By day, camels ruled Millions Street in Al Gharbia. By night, it belonged to drifters.
The air, usually alive with fireside chatter, was still at Al Dhafra. It was 10pm and the roads were empty.
Ten minutes from my tent, I accidentally drove into a drift contest.
Two cars raced towards me. Scores of cars were parked on the sidelines, beaming headlights onto the rough surface of Millions Street.
Pickup trucks skidded back and forth down its centre, young men precariously seated on window ledges, swinging ghutra headscarves into the air.
Spectators perched on sandbanks and car roofs, snuggled into leather jackets with ghutras wrapped tight against their faces as protection from the desert cold and sand sprayed by drifters who came too close.
The clandestine races were being filmed on dozens of mobile phones and would be uploaded in a matter of hours, like a Saudi YouTube video in the making. The kind of video that provided the inspiration for M.I.A.'s controversial Bad Girls video.
But here’s the thing. The guys I spoke to weren’t particularly bad boys. They were well mannered and polite and in Al Dhafra for a family holiday.

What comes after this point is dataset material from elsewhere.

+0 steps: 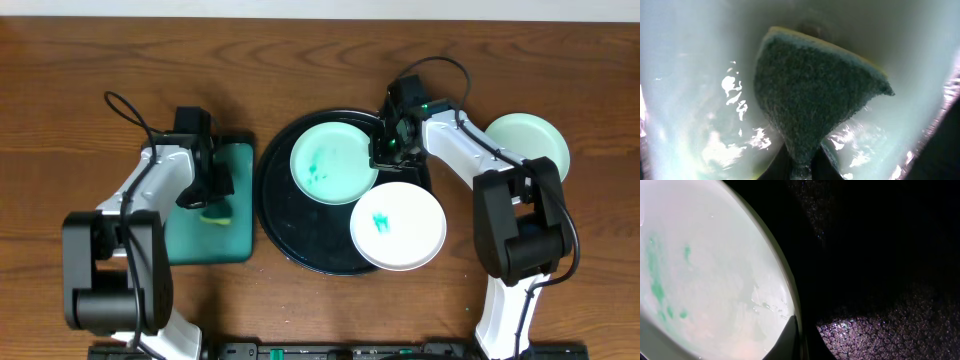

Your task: Clean dirty plates on tray and stack at the side

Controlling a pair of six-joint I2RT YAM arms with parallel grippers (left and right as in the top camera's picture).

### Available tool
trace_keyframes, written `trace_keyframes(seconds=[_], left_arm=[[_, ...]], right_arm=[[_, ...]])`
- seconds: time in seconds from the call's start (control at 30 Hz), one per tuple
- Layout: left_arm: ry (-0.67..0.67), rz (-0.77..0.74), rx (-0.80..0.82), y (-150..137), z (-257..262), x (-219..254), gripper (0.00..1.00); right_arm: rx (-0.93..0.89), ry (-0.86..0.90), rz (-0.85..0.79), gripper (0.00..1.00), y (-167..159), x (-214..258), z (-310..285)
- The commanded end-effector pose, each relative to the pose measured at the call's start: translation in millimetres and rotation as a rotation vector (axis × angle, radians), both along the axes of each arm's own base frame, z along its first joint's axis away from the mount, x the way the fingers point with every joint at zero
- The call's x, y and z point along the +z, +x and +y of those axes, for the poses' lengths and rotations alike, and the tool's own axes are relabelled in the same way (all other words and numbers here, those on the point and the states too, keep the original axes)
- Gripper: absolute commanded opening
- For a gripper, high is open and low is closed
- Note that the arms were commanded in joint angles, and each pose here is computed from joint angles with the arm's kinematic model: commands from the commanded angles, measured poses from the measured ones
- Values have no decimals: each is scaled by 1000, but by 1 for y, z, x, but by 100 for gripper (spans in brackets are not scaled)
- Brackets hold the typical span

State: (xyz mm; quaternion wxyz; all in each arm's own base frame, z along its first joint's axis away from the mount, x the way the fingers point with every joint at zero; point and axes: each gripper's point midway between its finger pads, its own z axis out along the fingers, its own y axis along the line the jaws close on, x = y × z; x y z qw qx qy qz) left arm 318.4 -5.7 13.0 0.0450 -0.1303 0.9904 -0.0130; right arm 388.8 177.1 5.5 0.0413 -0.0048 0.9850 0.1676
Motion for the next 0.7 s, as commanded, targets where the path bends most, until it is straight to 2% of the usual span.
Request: trace_keyframes(seconds=[0.0, 0.23, 0.43, 0.67], left_arm=[[25, -126, 5, 6, 5, 42, 7], [49, -453, -87, 13, -5, 139, 7], [179, -719, -146, 5, -2, 216, 7], [207, -796, -158, -4, 0, 240, 7]], right_arm=[[25, -6, 15, 1, -5, -5, 2], [25, -6, 13, 1, -4, -5, 2], [28, -2, -2, 1, -1, -4, 3], [27, 0, -9, 1, 1, -4, 3]])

Guys like Saif, 23, a Saudi Arabian more intent on converting me to Islam than breaking any law. Saif had work in the morning. He had spent the day partying with beauty camels and would not sleep that night. He had a 850km drive back home to Dammam.

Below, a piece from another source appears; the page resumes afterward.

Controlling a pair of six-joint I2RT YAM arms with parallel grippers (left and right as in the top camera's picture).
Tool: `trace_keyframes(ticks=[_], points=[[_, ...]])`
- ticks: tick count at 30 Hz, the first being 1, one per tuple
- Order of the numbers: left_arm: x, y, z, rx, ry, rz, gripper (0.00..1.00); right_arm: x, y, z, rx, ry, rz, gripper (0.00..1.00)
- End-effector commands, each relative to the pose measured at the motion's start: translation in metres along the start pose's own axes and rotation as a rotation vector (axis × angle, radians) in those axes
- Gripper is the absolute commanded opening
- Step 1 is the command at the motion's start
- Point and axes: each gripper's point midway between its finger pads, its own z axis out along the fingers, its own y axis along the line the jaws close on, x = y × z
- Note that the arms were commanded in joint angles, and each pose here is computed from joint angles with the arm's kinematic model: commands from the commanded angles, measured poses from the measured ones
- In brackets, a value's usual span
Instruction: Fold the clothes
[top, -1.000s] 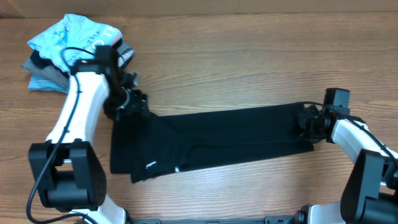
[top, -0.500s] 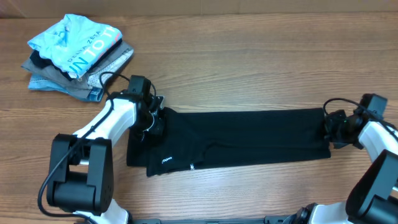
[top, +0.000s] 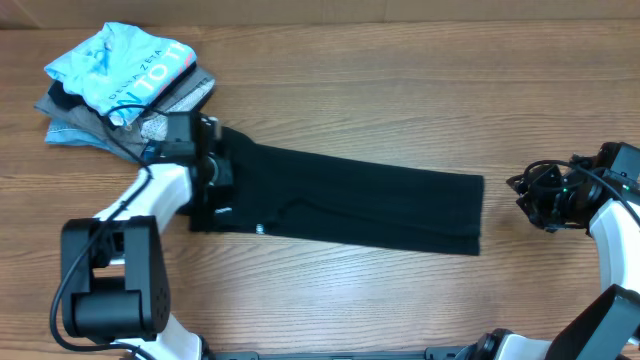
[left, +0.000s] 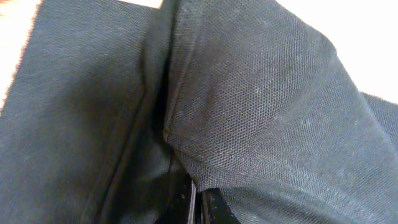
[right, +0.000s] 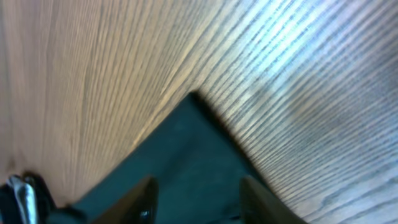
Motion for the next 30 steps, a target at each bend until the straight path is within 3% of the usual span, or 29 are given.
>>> trace_keyframes(ticks=[1, 4, 7, 10, 14, 27, 30], points=[[-0.031, 0.029, -0.009, -0.066, -0.052, -0.079, 0.04, -0.001, -0.003, 0.004, 0.014, 0.013, -0.104, 0.54], [-0.041, 0.027, -0.019, -0.019, -0.040, -0.080, 0.22, 0.010, -0.013, 0.016, 0.032, 0.061, -0.107, 0.56], [-0.051, 0.009, -0.031, 0.071, -0.023, -0.023, 0.54, 0.029, -0.017, 0.031, 0.022, 0.140, -0.142, 0.56], [-0.058, -0.007, -0.044, 0.140, -0.002, 0.003, 0.64, 0.048, -0.013, 0.043, -0.004, 0.213, -0.215, 0.56], [-0.067, -0.023, -0.069, 0.215, 0.030, 0.031, 0.65, 0.066, -0.019, 0.057, 0.019, 0.279, -0.241, 0.56], [-0.090, -0.038, -0.136, 0.240, 0.074, 0.045, 0.60, 0.119, -0.021, 0.101, -0.089, 0.498, -0.380, 0.56], [-0.089, -0.038, -0.139, 0.240, 0.080, 0.044, 0.59, 0.129, -0.027, 0.111, -0.028, 0.525, -0.417, 0.50]])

“Repeat after me,” said his friend, a waif in his early twenties. “There is no god but God and Mohammed is the....”
“No, no, no,” said Saif. “Not yet.”
“Why not?” asked his friend.
“In a minute. First let’s explain to her what is forbidden, what is not forbidden...”
The Saudis plotted my conversion to Islam, happily oblivious to the fact that I understood their conversation. Which was odd, you know, because we’d been talking in Arabic.
It was probably my fault for bringing religion into the discussion in the first place.
Saif puffed away on his cigarette. “Isn’t smoking forbidden?” I asked. “Yes. And music.” Music, clearly, the worse of the two in his mind.
Welcome to the sidelines of the Western Region stunt races.
They met in a different place every night. They had drag raced on the motorway the night before. The hard of Millions Street worked best for drifting, when drivers intentionally oversteer to make the car skid. Saif believed the drivers were Emirati, cheered by Saudi, Qatari and Emirati boys.
Stunt driving, deadly and popular, is one of the biggest hobbies for young men across the Gulf. Doctors have labelled reckless driving a pandemic, muftis have denounced it as sinful and police have launched undercover teams to stop illegal races planned on mobile networks.
Cars and camels have a close association. Half the fun of a camel race is the reckless pursuit of camels beside the track. The best part of a beauty contest is the parading with the winning camel and an entourage of cars with flashing lights, blaring music and honking horns.
In desert camps, people are free to drive over any dune they can conquer. Regrettably, a similar approach is taken to tarmac roads.
The combination of inexpensive petrol and large families means that many young Gulf men, and increasingly women, only enjoy real privacy behind the tinted windows of a 4x4.
Around the camel track or in the city, the car becomes an extension of the self. A 2011 government crackdown on modification garages has not stopped demand for vehicles customised with turbochargers, superchargers and exhaust headers.
Al Gharbia is infamous for drag races but dragsters are not exactly hardened criminals. They are young and invincible, they are bored and there is a fatalist belief that whatever happens is the will of God.
A 2008 survey of 260 traffic police in Al Ain found that 92 per cent believed "destiny" was the most likely causal factor for motor vehicle crash injuries and deaths.
Police have clamped down on illegal stunt driving but the sport remains resilient in Dubai and Ras Al Khaimah.
It affects us all. When speeding drivers tailgate and flash their lights on the Sheikh Zayed Road, it's easy to dismiss them as selfish louts.
Most youth genuinely don’t see this as bad behavior.
Flashing red and blue police lights cut down the centre of Millons Street a few minutes after my arrival. Drivers revved their engines. The street emptied in seconds.
“If I get arrested, will you help me?” shouted Saif as he started his 4x4.
With that, he disappeared into the night.